Sakana AI has developed "The AI Scientist," a groundbreaking system that aims to automate the scientific research process in machine learning, from idea generation to paper writing and peer review, thus exploring how AI can impact the scientific progress.

Ellie Ramirez-Camara profile image
by Ellie Ramirez-Camara
Sakana AI claims it is working towards automating the scientific research process
Credit: Sakana AI

Sakana AI recently released a paper detailing an end-to-end machine learning research pipeline that can go from "brainstorming" ideas to writing a paper. Developed in collaboration with the Foerster Lab for AI Research at the University of Oxford and Jeff Clune and Cong Lu at the University of British Columbia, the "AI Scientist" can generate ideas, write code, execute experiments, evaluate results and present its findings in a research paper manuscript.

Additionally, the paper describes how the research team developed an automated review process. The automated reviewer leverages GPT-4o to provide feedback and evaluate the research papers according to set criteria, including novelty, feasibility, and interestingness. The research paper includes a section where the research team presents and discusses a selection of highlighted generated manuscripts. Interestingly, in every sampled generated manuscript, the idea giving rise to the research is rated highly by the automated evaluation process. However, the generated manuscripts papers were ultimately rejected by the reviewer.

The paper-writing process is impressive, especially factoring in that according to the research team behind the AI Scientist, each paper costs approximately $15. It is undeniable that the AI Scientist shows some promise, and can positively impact the scientific research process. With this in mind, its cost-effectiveness only compounds the AI Scientist's potential to democratize research and accelerate progress.

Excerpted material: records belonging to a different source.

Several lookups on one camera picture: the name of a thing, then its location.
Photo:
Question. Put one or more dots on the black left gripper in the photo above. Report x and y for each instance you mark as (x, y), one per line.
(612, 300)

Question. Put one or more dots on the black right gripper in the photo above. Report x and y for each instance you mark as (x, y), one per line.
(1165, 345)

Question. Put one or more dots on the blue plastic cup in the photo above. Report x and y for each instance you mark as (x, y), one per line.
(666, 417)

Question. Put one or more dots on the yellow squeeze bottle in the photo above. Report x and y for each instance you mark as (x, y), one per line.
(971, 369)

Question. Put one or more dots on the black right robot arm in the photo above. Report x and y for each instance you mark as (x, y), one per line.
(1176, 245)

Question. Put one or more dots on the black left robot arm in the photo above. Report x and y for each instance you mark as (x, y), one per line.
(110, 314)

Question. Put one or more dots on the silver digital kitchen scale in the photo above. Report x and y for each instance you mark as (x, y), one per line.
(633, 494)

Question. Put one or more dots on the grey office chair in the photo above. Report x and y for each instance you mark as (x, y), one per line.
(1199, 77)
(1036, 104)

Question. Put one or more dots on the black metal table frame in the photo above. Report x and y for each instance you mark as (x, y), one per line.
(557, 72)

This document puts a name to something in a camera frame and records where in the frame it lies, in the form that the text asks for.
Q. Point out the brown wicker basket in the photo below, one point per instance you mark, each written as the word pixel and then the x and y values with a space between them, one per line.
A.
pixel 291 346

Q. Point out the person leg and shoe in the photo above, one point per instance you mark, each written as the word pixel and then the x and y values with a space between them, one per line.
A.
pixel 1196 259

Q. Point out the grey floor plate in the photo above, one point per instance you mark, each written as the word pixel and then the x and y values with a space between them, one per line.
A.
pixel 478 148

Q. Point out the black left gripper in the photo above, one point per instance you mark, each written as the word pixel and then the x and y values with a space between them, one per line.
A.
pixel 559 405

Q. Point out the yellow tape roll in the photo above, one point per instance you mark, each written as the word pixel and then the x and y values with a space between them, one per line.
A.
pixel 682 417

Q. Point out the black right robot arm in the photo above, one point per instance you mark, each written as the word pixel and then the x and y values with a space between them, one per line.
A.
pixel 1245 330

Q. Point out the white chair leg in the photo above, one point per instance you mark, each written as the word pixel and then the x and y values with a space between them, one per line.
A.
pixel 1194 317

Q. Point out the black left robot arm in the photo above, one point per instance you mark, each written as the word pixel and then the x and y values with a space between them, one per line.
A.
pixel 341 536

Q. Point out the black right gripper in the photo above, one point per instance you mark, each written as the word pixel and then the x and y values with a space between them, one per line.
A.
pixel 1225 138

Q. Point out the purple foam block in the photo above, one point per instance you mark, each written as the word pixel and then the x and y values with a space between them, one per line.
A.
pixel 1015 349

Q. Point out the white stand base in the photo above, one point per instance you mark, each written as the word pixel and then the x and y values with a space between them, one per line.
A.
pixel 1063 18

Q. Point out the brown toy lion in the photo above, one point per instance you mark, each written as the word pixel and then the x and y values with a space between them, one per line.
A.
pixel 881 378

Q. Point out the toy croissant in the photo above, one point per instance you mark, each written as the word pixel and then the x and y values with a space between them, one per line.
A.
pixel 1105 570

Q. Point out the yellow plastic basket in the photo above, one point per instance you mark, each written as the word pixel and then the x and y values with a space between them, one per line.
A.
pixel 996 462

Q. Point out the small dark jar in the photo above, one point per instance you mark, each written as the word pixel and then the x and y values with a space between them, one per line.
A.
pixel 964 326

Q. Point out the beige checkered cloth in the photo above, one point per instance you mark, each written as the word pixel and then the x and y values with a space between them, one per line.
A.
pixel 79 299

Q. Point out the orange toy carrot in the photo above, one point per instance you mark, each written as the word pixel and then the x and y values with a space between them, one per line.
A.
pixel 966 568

But, whatever the initial impression of the AI Scientist one may have, the system is not without limitations. The research team mentions issues directly related to the quality of the research and papers, such as occasional errors in result interpretation and visual issues in papers and ethical considerations related to potential misuse and the need for transparency in AI-generated research. Regardless, there seems to be a tiny bit of overselling going on, with there being only passing acknowledgments of the fact that there was no human in the loop at any stage of the process and that several claims, such as that the reviewer achieves near human accuracy appear somewhat unsubstantiated.

This is partially offset by some rather vague conclusions and disclaimers, such as not taking the content produced by the AI Scientist at face value, that the research team does not see its system replacing human researchers but rather complementing them, and that the system is expected to fare better as the foundational models powering it improve. The more concrete directions for future work mentioned include addressing reliability and hallucination concerns, providing the system with internet access to enable it to expand the scope of its experiments, and incorporating vision-capable models to improve how the system handles figures.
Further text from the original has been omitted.